- [Exercise description]:
For the data below, give the number of lines in which "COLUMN" occurs. Include nothing besides that number.

- [Data supplied]:
________
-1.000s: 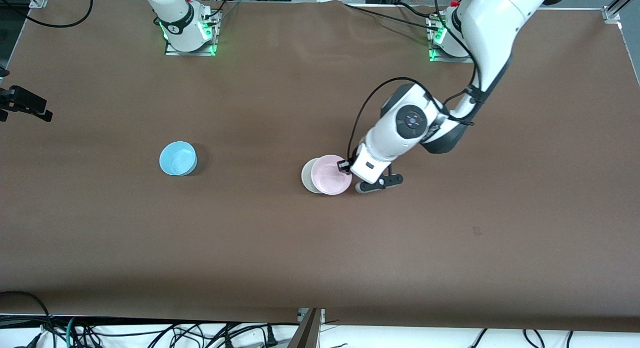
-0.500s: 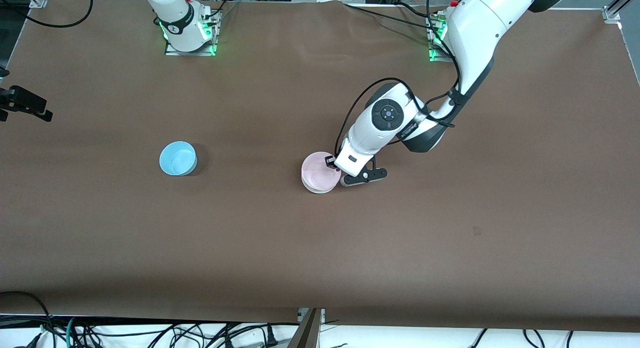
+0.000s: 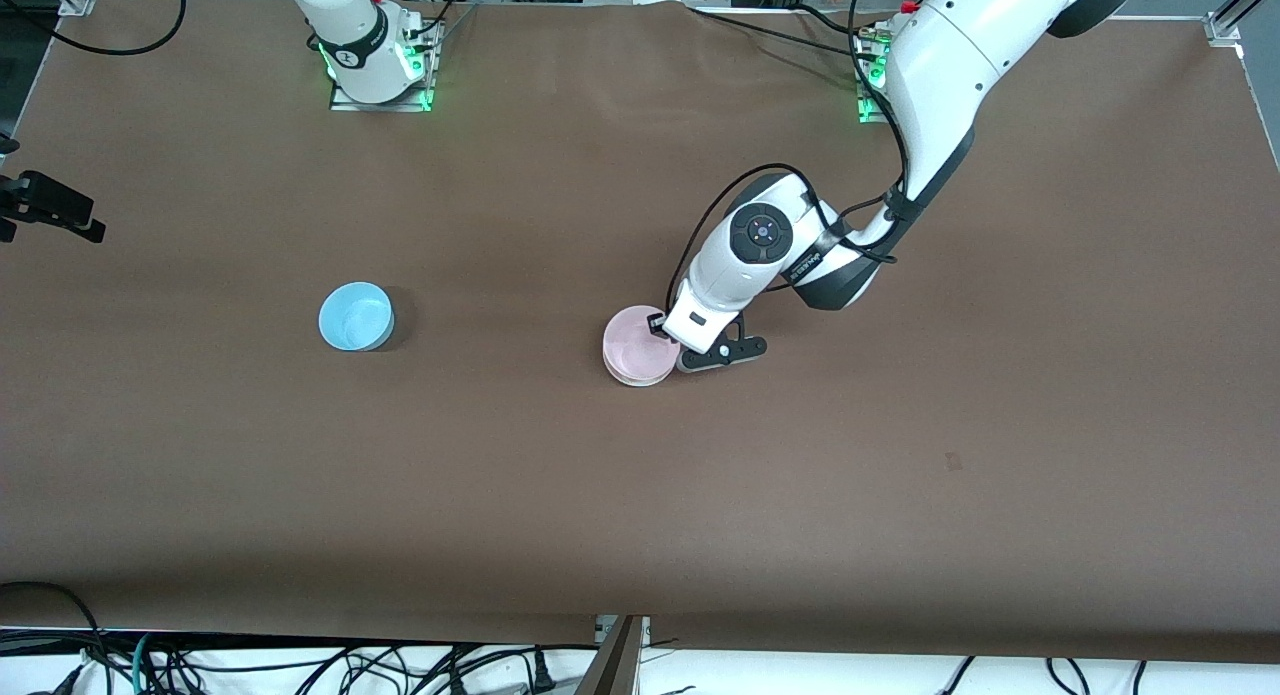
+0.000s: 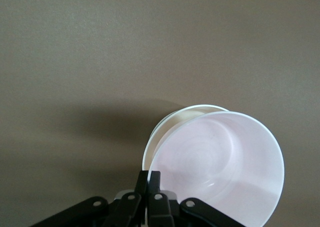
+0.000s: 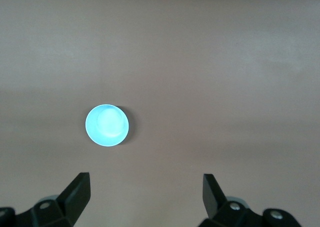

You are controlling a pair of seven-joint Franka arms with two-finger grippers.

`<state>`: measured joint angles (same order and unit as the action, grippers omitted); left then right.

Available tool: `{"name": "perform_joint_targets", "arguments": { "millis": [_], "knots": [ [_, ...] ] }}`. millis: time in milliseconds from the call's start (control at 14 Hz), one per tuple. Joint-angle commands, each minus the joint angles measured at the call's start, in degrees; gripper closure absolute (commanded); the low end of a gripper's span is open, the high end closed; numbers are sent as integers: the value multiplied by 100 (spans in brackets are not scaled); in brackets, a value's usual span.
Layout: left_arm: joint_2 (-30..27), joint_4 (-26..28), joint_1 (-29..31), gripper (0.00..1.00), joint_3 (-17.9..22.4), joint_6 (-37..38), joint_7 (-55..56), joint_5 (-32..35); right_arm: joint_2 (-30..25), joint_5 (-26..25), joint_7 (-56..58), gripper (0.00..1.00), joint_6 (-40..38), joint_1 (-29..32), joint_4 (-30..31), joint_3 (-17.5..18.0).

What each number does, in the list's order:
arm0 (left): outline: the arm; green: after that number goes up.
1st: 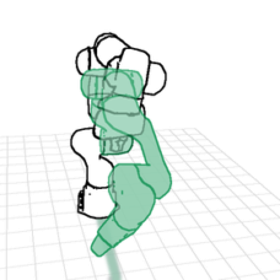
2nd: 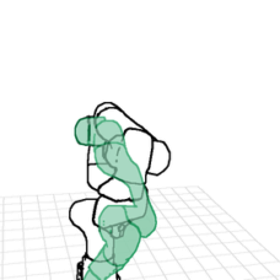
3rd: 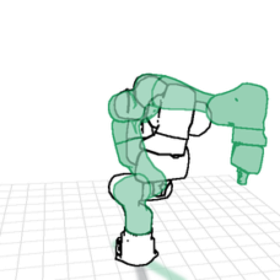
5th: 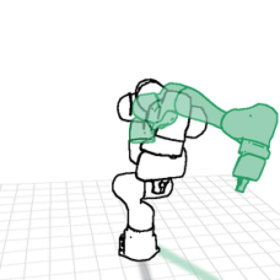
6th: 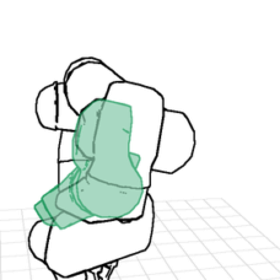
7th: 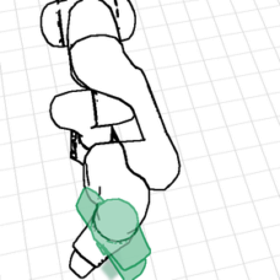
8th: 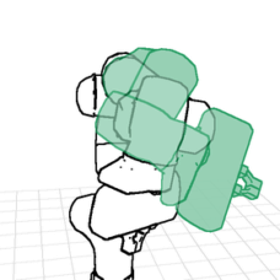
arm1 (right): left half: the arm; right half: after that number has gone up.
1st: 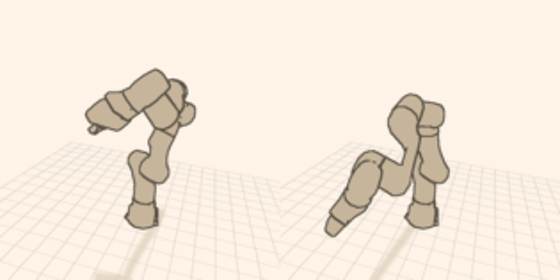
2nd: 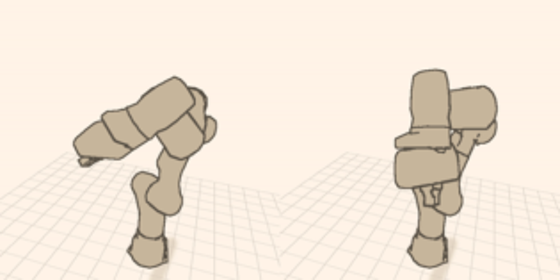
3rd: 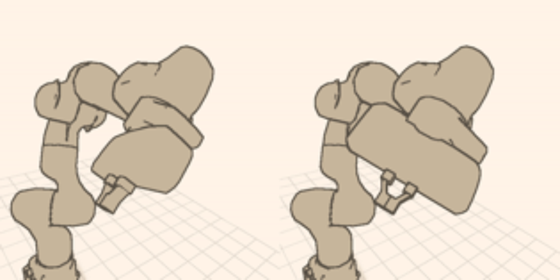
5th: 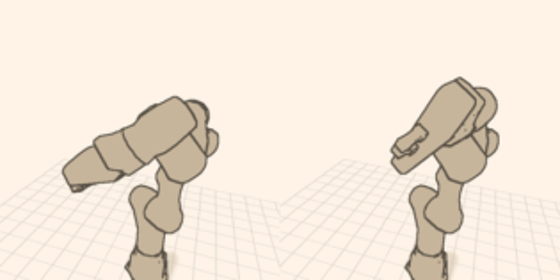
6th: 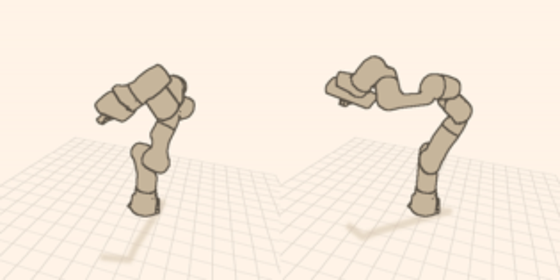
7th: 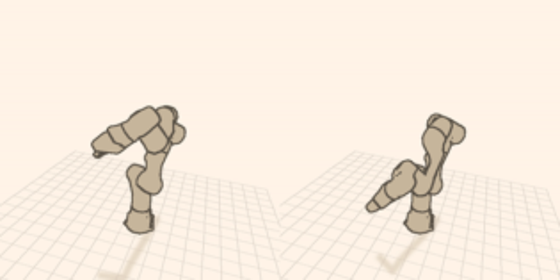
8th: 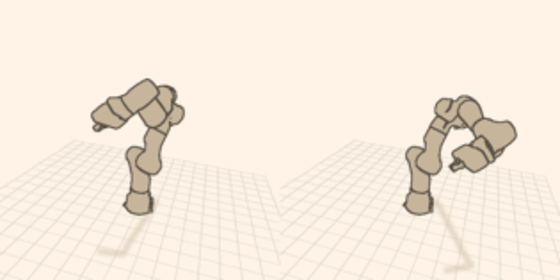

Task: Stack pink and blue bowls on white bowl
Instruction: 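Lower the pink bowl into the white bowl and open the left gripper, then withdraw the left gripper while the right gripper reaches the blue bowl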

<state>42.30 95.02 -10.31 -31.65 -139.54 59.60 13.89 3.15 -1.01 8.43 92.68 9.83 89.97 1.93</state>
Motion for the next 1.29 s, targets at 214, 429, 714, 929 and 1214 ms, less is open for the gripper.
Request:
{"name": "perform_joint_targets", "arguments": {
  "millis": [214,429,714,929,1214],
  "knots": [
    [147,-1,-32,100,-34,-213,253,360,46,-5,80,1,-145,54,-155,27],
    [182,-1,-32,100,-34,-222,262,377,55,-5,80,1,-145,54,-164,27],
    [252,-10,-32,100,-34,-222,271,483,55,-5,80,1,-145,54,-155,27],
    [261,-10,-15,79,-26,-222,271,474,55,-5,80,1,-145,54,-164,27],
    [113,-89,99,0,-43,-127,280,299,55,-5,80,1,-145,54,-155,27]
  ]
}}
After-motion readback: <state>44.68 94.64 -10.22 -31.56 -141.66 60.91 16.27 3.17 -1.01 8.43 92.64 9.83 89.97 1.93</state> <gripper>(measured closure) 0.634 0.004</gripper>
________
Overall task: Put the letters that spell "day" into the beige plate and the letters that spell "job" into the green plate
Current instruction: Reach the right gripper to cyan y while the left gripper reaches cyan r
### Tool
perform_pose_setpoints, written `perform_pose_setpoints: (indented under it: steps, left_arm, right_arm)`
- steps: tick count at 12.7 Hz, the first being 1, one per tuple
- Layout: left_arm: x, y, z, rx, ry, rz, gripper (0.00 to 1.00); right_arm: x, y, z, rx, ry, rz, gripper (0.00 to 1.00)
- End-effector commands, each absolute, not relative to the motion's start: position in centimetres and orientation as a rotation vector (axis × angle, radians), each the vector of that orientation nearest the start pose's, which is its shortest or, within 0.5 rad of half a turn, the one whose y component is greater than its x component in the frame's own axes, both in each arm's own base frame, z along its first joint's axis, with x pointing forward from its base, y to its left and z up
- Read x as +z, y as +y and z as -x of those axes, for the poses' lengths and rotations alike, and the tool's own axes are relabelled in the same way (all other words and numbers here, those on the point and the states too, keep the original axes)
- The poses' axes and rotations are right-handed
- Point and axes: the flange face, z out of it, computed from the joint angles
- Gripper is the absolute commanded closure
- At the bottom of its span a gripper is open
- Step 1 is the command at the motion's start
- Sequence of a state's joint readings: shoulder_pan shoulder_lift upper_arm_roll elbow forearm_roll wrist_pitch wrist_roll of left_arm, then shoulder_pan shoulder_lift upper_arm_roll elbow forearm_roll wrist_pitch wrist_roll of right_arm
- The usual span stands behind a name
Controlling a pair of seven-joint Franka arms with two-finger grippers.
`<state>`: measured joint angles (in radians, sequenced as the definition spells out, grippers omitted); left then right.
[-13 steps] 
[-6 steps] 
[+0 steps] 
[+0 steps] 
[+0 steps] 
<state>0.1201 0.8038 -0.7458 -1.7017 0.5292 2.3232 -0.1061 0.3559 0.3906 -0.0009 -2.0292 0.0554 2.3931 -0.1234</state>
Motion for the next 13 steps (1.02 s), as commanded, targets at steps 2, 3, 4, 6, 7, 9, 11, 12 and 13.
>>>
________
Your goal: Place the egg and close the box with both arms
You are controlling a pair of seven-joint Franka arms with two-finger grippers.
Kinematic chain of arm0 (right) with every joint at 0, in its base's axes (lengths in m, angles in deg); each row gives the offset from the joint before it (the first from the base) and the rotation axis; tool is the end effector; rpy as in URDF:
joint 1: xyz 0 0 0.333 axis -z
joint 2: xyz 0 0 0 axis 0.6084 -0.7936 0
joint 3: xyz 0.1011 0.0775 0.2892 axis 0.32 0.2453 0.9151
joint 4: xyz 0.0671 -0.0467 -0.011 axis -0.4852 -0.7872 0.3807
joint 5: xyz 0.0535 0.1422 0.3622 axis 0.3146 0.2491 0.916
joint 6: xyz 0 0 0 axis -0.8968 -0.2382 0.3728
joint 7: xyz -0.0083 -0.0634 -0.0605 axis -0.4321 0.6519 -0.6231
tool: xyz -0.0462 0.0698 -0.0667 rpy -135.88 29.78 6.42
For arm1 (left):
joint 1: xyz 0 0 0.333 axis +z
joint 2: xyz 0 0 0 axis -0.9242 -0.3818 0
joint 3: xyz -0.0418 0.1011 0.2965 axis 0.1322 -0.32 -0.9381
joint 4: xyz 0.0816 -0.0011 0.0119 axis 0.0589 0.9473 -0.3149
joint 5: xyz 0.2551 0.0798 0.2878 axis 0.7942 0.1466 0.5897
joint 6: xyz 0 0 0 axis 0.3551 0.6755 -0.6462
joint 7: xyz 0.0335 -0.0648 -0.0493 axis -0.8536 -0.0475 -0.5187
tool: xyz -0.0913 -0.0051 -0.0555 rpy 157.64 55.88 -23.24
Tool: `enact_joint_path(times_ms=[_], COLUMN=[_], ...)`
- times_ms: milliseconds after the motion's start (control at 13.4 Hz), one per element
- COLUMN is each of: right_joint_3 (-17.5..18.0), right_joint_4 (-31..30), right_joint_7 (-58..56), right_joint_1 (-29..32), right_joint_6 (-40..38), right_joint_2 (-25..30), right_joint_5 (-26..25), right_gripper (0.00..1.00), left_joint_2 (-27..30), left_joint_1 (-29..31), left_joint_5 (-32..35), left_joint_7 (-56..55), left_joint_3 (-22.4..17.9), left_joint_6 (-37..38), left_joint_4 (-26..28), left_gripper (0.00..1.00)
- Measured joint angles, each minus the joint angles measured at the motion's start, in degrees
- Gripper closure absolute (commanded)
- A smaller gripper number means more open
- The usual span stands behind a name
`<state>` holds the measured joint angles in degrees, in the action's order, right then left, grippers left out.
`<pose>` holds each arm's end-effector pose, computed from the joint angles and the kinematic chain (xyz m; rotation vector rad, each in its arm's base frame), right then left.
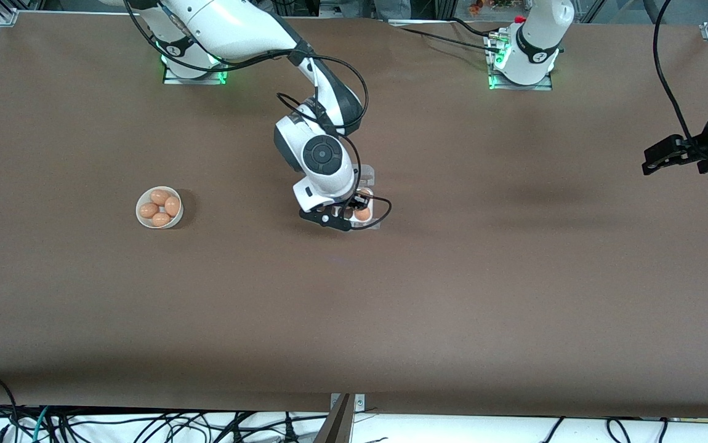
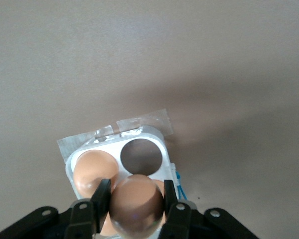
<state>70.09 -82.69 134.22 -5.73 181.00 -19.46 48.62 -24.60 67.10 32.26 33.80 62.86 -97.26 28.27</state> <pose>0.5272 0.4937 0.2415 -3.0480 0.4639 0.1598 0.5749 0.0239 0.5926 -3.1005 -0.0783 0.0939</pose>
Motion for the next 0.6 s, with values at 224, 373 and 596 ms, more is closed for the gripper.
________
- [Task answer]:
2